Curative is pointless now. The grass is not growing. That damage will stay there until late spring.

But you should do a preventive application. Dr. Koch from Univ of Wisconsin has done a ton of research around snow mold. Bent grass is a different beast than the other cool season grasses. You need to stay on top of fungus. You will get more damage than what you are seeing.


----------



## livt0ride (Jan 10, 2021)

I did a preventative app today of Strobe Pro G.


----------



## g-man (Jun 15, 2017)

Strobe Pro G is one he recommends for snow mold? I dont think granular fungicides will help you at all right now.


----------



## livt0ride (Jan 10, 2021)

That is just what I have on hand. Snow mold was listed in the application table.


----------



## g-man (Jun 15, 2017)

While it might be in the label, I'm not sure if it is effective at all.

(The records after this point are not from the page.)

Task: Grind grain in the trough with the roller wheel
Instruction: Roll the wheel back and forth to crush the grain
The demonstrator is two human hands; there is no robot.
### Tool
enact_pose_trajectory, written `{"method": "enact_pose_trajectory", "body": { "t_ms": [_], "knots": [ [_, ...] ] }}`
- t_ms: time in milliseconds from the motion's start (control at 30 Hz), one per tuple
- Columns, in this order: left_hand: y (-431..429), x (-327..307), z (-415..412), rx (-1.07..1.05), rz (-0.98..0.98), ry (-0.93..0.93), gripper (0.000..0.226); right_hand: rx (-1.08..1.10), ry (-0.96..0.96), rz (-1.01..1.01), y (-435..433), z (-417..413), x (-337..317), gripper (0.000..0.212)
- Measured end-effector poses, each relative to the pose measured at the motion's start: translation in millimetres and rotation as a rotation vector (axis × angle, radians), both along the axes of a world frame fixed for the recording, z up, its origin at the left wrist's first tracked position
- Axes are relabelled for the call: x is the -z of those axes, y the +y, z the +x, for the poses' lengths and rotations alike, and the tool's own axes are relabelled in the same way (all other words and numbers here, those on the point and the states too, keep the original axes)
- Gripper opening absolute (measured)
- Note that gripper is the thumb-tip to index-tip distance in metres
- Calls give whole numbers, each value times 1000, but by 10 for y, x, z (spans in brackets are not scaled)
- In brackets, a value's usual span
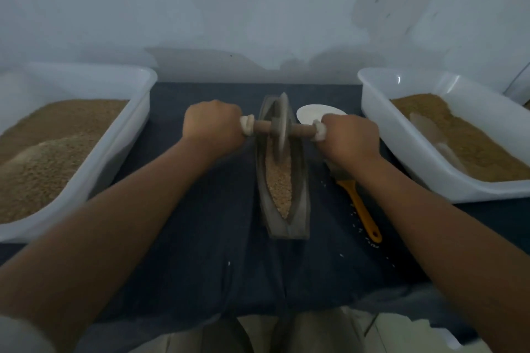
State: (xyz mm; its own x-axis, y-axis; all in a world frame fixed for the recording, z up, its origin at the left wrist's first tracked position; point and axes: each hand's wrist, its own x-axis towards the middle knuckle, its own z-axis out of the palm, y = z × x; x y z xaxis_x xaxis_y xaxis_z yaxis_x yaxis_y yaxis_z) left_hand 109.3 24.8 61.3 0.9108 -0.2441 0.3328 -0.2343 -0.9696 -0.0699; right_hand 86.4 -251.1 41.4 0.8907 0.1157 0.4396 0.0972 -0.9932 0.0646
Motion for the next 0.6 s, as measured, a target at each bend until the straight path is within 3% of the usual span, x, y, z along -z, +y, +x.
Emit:
{"method": "enact_pose_trajectory", "body": {
  "t_ms": [200, 367, 500, 600],
  "knots": [
    [313, 285, -918, 178, 1, -234, 53, -128, -128, 56, -165, -943, 195, 39],
    [186, 295, -534, 67, -26, -175, 46, -75, -122, -14, -81, -474, 124, 40],
    [-42, -39, 65, -32, -44, -5, 36, -21, 2, 33, 19, 155, -78, 38],
    [-73, -60, -76, -40, -9, 24, 35, 2, 83, -15, 10, 60, -94, 34]
  ]
}}
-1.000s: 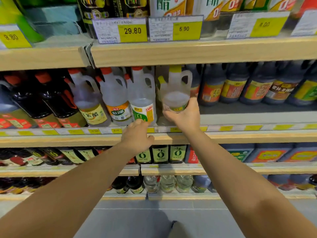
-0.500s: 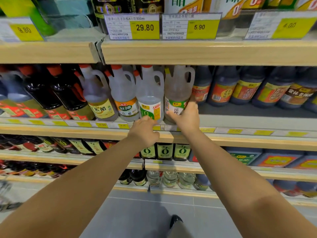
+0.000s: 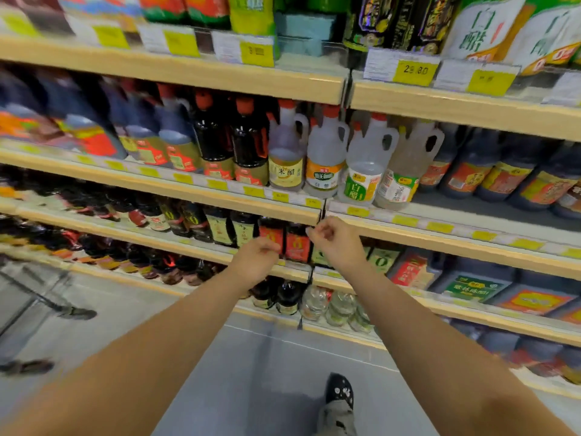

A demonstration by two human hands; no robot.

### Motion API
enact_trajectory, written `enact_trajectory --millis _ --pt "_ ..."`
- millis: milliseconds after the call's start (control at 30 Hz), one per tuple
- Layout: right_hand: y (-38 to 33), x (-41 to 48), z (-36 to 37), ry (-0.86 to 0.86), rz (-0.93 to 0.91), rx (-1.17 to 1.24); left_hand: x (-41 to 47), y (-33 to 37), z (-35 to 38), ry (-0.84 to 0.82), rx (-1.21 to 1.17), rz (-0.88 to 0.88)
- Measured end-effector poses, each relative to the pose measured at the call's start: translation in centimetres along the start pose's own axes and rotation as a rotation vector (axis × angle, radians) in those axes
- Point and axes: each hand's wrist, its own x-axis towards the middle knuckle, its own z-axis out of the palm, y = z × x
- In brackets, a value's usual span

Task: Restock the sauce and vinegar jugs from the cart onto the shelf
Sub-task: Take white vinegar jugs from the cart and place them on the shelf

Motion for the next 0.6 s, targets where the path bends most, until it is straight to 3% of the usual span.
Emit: enact_trajectory --millis 233,467,600 --pt "-10.3 -5.7 16.3 -0.4 -0.068 0.038 -9.7 -11.5 -13.7 0.322 -0.333 -0.208" --pt "-18.3 -10.7 29.4 -0.619 -0.042 0.159 -16.4 -21.8 -22.4 0.769 -0.723 -0.34" --pt "-21.0 -10.7 34.5 -0.749 0.039 0.194 -17.0 -25.0 -25.8 0.902 -0.871 -0.395"
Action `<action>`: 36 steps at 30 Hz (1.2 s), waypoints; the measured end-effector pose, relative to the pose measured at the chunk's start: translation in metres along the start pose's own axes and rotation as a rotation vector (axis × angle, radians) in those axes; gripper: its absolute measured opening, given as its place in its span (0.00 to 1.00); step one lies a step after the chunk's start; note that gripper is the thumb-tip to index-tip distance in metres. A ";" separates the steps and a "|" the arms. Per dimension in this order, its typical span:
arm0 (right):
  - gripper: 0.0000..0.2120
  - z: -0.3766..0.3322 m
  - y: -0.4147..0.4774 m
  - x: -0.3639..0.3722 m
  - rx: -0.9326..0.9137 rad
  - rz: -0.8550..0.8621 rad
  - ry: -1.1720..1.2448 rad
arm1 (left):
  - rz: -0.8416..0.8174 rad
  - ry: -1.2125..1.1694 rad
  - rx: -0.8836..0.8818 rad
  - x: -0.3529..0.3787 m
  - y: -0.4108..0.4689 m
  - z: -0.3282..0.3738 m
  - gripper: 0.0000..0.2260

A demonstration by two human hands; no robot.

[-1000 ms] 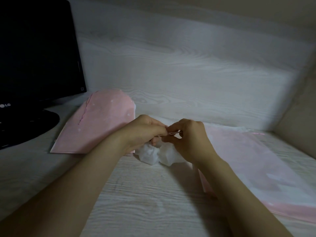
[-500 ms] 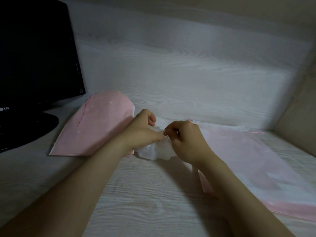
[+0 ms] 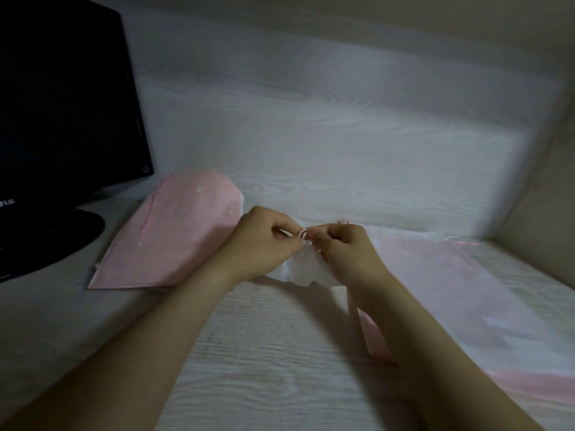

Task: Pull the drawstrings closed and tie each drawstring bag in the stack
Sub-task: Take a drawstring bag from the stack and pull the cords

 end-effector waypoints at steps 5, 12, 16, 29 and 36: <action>0.13 0.002 0.001 0.000 -0.013 -0.003 0.035 | 0.003 -0.036 -0.027 0.002 -0.001 -0.001 0.03; 0.12 0.003 0.004 -0.004 -0.033 0.053 0.077 | 0.076 -0.139 -0.115 -0.002 0.001 -0.010 0.05; 0.11 0.007 0.008 -0.009 -0.024 0.116 0.017 | 0.302 -0.452 -0.277 -0.013 0.005 -0.017 0.14; 0.11 -0.002 0.004 -0.008 -0.179 0.084 -0.230 | 0.341 -0.718 -0.401 -0.021 0.003 -0.017 0.17; 0.17 0.002 0.009 -0.014 -0.254 0.218 -0.541 | 0.134 -0.225 -0.475 -0.024 -0.008 -0.020 0.07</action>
Point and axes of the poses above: each hand's wrist, its own y-axis towards the middle knuckle, its own x-axis out of the palm, z = x × y, the point moved 7 cm from there along y, towards the middle knuckle, and after that the axes turned 15 degrees about x, right-handed, at the moved point
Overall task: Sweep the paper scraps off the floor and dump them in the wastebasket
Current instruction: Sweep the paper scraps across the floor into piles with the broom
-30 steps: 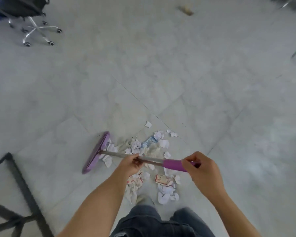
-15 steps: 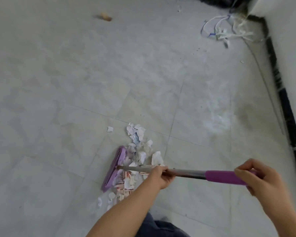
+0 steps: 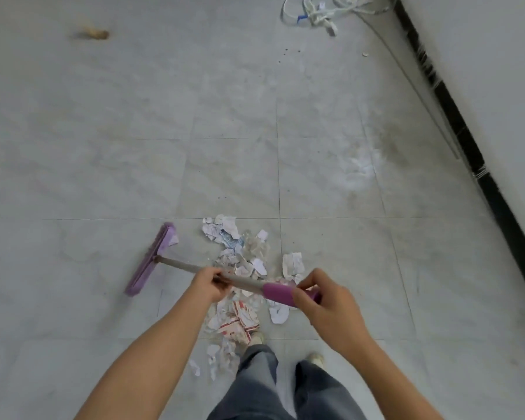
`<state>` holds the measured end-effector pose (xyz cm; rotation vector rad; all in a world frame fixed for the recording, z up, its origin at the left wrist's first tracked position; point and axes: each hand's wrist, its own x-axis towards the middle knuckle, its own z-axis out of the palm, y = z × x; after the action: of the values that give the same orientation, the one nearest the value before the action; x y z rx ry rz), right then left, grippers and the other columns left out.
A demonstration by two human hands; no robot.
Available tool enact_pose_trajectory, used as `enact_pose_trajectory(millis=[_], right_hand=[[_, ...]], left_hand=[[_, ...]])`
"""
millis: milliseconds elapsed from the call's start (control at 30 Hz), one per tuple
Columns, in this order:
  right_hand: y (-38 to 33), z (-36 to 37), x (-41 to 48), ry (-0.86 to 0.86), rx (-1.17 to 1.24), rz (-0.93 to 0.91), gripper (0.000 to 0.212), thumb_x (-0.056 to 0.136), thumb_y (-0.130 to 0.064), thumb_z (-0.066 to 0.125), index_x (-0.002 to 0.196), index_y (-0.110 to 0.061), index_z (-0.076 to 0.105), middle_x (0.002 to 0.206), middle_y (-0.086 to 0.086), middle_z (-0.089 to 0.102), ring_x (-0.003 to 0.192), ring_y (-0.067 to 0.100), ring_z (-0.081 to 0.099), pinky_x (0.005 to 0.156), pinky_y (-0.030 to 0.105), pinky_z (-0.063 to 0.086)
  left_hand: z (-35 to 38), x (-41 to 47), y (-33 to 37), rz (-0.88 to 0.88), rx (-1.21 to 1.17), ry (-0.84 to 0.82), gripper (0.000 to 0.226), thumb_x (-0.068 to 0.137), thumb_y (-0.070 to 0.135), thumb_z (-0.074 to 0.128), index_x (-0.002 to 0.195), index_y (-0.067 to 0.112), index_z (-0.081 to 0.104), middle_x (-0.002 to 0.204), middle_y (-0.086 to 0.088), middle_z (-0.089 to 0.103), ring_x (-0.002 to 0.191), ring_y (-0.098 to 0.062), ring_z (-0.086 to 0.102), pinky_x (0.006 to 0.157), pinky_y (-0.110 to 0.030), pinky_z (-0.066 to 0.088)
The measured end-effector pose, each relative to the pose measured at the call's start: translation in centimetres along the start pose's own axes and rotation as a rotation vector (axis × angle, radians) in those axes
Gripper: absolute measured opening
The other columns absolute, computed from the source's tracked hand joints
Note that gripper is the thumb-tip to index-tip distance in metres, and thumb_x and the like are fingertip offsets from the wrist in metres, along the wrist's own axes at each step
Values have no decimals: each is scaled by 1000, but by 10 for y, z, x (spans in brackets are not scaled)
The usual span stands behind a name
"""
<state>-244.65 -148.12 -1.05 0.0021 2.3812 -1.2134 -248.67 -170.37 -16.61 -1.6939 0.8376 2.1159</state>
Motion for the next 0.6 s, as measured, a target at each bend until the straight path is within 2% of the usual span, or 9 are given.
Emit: enact_pose_trajectory(millis=[100, 167, 200, 300, 367, 433, 500, 600], right_hand=[[-9, 40, 17, -30, -40, 25, 13, 90, -30, 50, 83, -22, 42, 63, -2, 57, 49, 10, 41, 50, 25, 33], [-10, 59, 23, -56, -66, 55, 15, 91, -32, 47, 86, -20, 41, 58, -7, 49, 49, 10, 40, 49, 25, 30], [-10, 66, 23, -59, -78, 69, 15, 92, -33, 47, 87, -20, 40, 58, -8, 47, 49, 10, 40, 48, 25, 30], [1, 72, 17, 8, -78, 145, 14, 92, -34, 47, 88, -23, 39, 56, -11, 44, 48, 8, 40, 47, 23, 29], [15, 62, 11, 65, -98, 192, 13, 92, -34, 47, 88, -25, 38, 56, -11, 45, 49, 9, 41, 48, 23, 31], [31, 45, 4, 108, -102, 217, 12, 90, -34, 51, 88, -27, 41, 57, -11, 49, 51, 12, 45, 52, 28, 39], [48, 29, -6, 131, -96, 245, 12, 88, -33, 55, 86, -28, 44, 59, -10, 53, 53, 13, 48, 57, 31, 44], [74, 3, -32, 178, -59, 302, 10, 85, -28, 59, 83, -26, 50, 60, -8, 56, 50, 11, 46, 52, 25, 38]], left_hand=[[-6, 25, 29, 52, 71, 14, 28, 99, 2, 36, 72, 2, 44, 59, -12, 57, 30, -15, 57, 29, -16, 45], [-9, 42, 37, 56, 100, 23, 30, 100, 3, 35, 71, 4, 42, 37, -10, 56, 24, -12, 54, 30, -15, 44], [-9, 48, 39, 52, 101, 21, 30, 100, 4, 35, 71, 5, 41, 34, -9, 55, 24, -12, 54, 30, -15, 45], [0, 65, 29, 12, 135, -14, 29, 100, 4, 37, 72, 2, 42, 53, -15, 57, 39, -22, 60, 31, -19, 47], [12, 69, 13, -11, 156, -46, 26, 100, 4, 38, 74, 1, 44, 55, -18, 59, 47, -26, 60, 32, -21, 48], [25, 69, -6, -15, 147, -74, 23, 100, 4, 40, 78, 1, 46, 62, -17, 59, 36, -21, 61, 34, -23, 50], [37, 67, -29, -26, 150, -93, 21, 100, 5, 41, 80, 1, 47, 67, -16, 58, 34, -19, 61, 35, -24, 51], [53, 57, -71, -60, 222, -107, 21, 100, 6, 41, 80, 0, 46, 71, -15, 54, 36, -20, 61, 35, -25, 52]])
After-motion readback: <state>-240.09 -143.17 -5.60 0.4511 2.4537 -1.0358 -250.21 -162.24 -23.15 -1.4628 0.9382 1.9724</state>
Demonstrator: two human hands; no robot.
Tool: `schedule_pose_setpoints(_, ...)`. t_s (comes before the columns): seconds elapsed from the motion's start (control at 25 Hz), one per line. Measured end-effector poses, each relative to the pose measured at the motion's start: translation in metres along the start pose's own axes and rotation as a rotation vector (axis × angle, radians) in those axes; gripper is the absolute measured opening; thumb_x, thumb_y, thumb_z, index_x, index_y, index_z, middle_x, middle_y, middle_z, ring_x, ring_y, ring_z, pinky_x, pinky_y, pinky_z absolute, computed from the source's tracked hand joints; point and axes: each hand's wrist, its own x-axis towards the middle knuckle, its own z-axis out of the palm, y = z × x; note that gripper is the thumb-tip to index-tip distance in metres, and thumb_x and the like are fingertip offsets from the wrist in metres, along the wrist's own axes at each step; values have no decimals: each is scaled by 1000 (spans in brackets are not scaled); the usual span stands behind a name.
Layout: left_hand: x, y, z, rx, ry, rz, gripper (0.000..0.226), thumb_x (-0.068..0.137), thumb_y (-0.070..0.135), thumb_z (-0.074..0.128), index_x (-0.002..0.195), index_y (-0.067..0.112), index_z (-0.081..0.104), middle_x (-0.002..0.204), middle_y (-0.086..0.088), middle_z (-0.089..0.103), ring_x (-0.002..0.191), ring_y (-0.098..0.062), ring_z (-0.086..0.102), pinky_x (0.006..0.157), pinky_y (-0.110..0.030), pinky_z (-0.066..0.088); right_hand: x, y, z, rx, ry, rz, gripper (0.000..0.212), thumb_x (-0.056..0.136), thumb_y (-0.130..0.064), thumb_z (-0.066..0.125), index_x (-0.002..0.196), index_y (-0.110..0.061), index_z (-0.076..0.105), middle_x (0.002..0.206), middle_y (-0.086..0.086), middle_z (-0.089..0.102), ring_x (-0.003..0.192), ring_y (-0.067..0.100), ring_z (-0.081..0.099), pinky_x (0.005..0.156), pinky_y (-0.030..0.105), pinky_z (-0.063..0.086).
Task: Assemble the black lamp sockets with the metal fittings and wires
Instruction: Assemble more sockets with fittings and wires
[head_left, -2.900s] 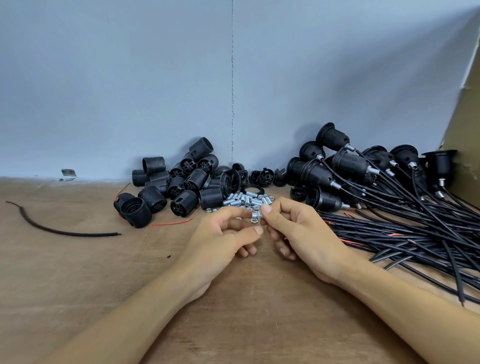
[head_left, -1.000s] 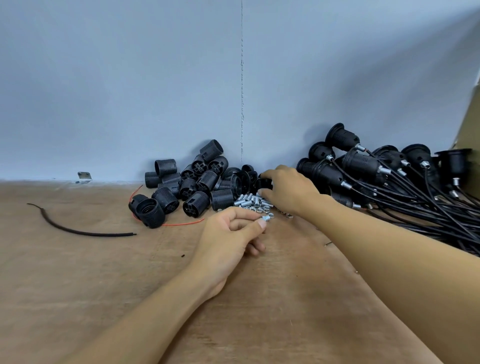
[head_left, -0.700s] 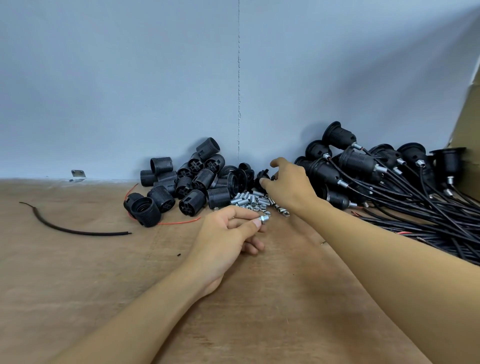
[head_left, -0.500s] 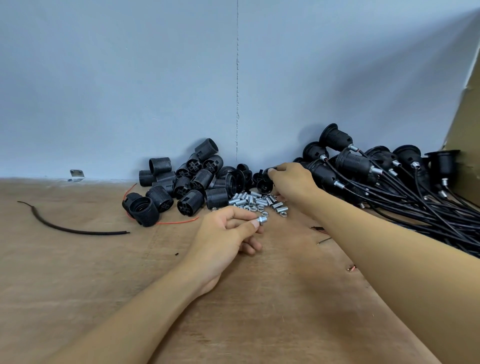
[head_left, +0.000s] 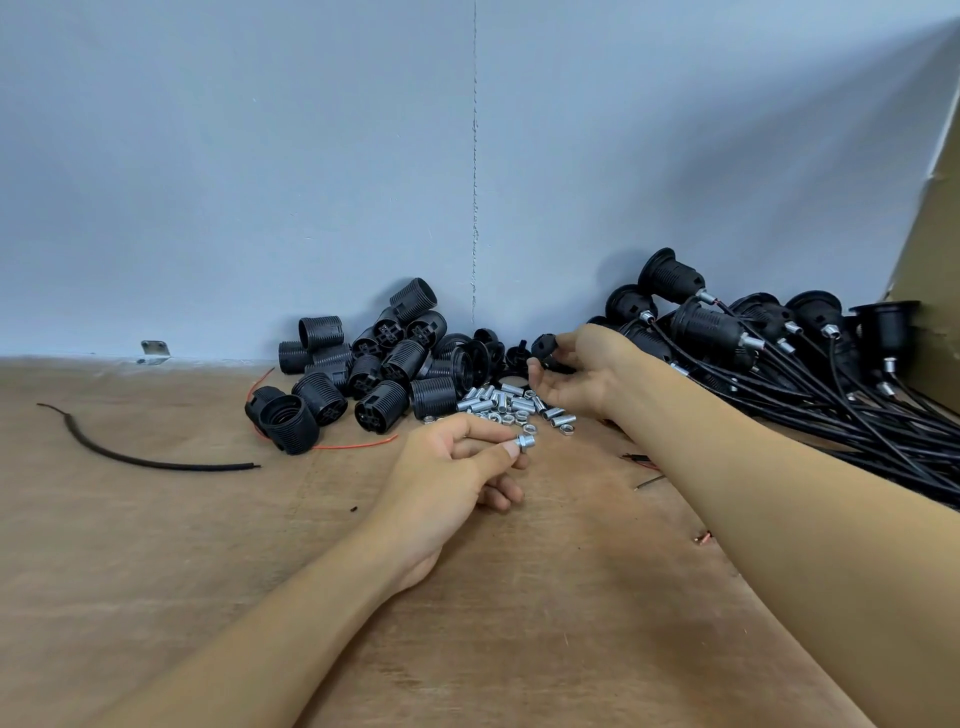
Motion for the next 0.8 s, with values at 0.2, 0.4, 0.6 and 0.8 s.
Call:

Granular have to dissolve and then move up the plant thru roots. Your grass is not moving liquids inside since it is frozen. Read the research from Dr. Koch. I think it depends on do the application when the grass is still growing something.


----------



## livt0ride (Jan 10, 2021)

Yeah, not sure what I was thinking on that. I just threw it down since I had it without researching a bit. I'm newer to fungicides so I will have to learn a lesson from it. It would have been find to do at the end of the season as the grass was still growing and it would have gone through the plant.


----------



## livt0ride (Jan 10, 2021)

I did see some greenup with warmer temps so maybe some of it was able to be used?


----------